The
atlas has London
sitting several thousand miles from Austin. But this week, the British capital
— or at least its world famous theatre district, the West End — will sit deep
in the heart of Texas. That’s when UT’s Harry Ransom Humanities Research Center
(HRHRC) convenes the 1996 Flair Symposium, Shouting in the Evening: British
Theatre, 1956-1996. For two days, this extraordinary era in the art of the
stage will come alive in our midst — through presentations, panel discussions,
reminiscences, conversations, and the words of the women and men who lived it,
as collected in an exhibition of letters, manuscripts, and clippings assembled
by the Ransom Center.

Yes, it’s another British invasion — in a month crowded with them (see the
Chronicle‘s “Screens” section this week for a look at the Brit lit
flicks flooding our shores and the “Music” section next week for a rundown of
the wave of new releases by old British bands). By and large, though, these
periodic stormings from cultural commandos of the Mother Country take the form
of films, TV programs, and recordings. What distinguishes this week’s theatre
invasion is that the British are coming. Playwrights David Hare, Tom Stoppard,
and Timberlake Wertenbaker; actor Janet Suzman; actor, director, and producer
Frith Banbury; and critic Michael Billington will all be present to provide
first-hand accounts of this incredible era, when British theatre discovered a
new vigor.

This new cosmos began with its own Big Bang: a play called Look Back in Anger.
A decade ago, critic Benedict Nightingale wrote that John Osborne’s drama of a
restless, angry youth:

came to sear the British with eloquent contempt for the old values, the old
ways, the old establishment. But it changed the direction, the tenor, the
concerns of our island theater so strongly and sharply that we feel its
influence and aftereffects still… Suddenly issues of scorching social moment
were being eloquently aired, and in the theater, of all prim ghettos.
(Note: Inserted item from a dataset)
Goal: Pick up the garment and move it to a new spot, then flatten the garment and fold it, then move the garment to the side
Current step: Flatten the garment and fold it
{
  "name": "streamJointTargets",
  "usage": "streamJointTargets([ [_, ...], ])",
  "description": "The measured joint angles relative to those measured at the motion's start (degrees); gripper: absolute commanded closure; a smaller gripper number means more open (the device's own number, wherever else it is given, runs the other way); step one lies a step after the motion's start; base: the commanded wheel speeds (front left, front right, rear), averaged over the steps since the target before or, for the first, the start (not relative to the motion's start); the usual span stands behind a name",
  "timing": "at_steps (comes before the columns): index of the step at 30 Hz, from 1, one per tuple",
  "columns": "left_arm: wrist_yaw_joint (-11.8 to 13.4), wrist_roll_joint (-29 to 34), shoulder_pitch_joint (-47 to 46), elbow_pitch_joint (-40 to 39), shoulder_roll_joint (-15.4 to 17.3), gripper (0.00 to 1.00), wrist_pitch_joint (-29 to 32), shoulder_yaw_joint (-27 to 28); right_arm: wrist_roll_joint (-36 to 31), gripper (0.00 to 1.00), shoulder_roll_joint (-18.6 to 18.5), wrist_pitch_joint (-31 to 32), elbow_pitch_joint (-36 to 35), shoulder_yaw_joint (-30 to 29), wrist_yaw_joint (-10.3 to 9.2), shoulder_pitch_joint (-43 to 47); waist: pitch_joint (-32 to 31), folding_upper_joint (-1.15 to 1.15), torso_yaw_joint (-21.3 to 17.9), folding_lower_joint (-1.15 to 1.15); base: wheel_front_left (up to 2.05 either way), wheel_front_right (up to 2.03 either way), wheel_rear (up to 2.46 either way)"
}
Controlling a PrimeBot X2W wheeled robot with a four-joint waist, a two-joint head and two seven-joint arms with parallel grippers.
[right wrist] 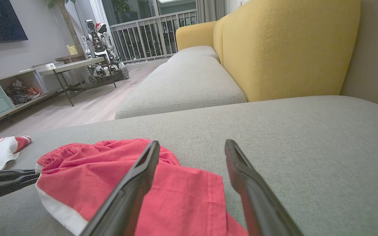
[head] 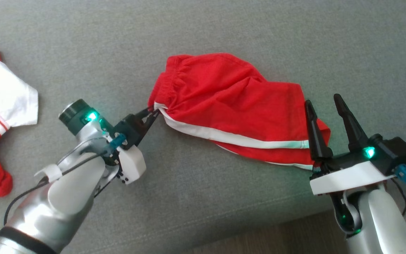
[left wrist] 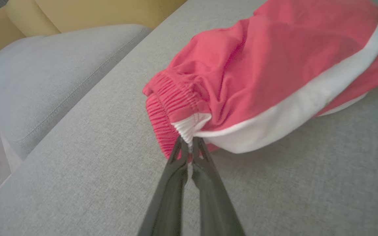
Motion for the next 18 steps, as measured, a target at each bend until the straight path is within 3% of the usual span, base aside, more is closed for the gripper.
streamJointTargets([
  [1,0.0,0.02,0.21,-0.83,0.19,1.0,-0.01,-0.03,-0.01,0.0,0.0,0.0,0.02,-0.03,0.0,0.03,-0.21,0.0,0.13,0.0,0.0,0.0,0.0],
  [11,1.09,-2.49,9.43,-9.29,2.05,1.0,-0.01,0.51,-0.47,0.0,0.0,0.0,1.34,1.01,0.0,0.82,-2.92,0.0,2.11,0.0,0.0,0.0,0.0],
  [18,3.11,-7.28,17.93,-14.14,3.58,1.0,0.0,4.13,-1.59,0.0,0.0,0.01,9.16,-0.91,0.0,3.13,-4.22,0.0,3.99,0.0,0.0,0.0,0.0],
])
It
brought new audiences to the playhouses, and more to the point here, it
encouraged serious writers to turn to the stage. Tom Stoppard reckons he’d now
be a literary journalist or maybe a novelist but for
Anger. It made the
theater “the place to be at — if you were in it people paid disproportionate
attention to what you wrote.” [David] Rudkin, too, aspired to write prose
fiction until he felt the impact of Osborne: `The theater was where the
excitement was.’

The virus spread, infecting more and more, until it became what it now is,
virtually endemic in Britain. The theater, for all its unevenness, could still
be called “the place to be at.”
(Fifth Row Center, Times Books)


Following that blazing beginning came Harold Pinter with his unsettling
comedies of misdirection and cruelty, The Birthday Party, The Homecoming, and
Old Times, among others; Tom Stoppard with his linguistic and philosophical
acrobatics in Rosencrantz and Guildenstern Are Dead, Travesties, Jumpers,
Arcadia, and Indian Ink, to name a few; Joe Orton with his viciously satirical
farces, Entertaining Mr. Sloane, Loot, and What the Butler Saw; David Hare with
his piercing probes into the British body politic, Plenty, A Map of the World,
Racing Demon, and Skylight, among others; Caryl Churchill, with her fantastic
meditations on oppression and freedom, Cloud Nine, Top Girls, Vinegar Tom, and
Mad Forest; and so many other vibrant, distinctive writers — Alan Ayckbourn,
Edward Bond, Michael Frayn, Brian Friel, Simon Gray, Trevor Griffiths, Peter
Nichols, David Rudkin, James Saunders, Peter Shaffer, and Timberlake
Wertenbaker, to name but a handful — with the severe, reclusive figure of
Samuel Beckett standing with and apart from them all. To reflect on this period
of British theatre simply in terms of the writers who have thrived during it is
to be amazed at the wealth and breadth of talent. Add to that the astonishingly
rich company of actors, directors, designers, and producers who helped to
realize their authorial visions and you can only look back in wonder.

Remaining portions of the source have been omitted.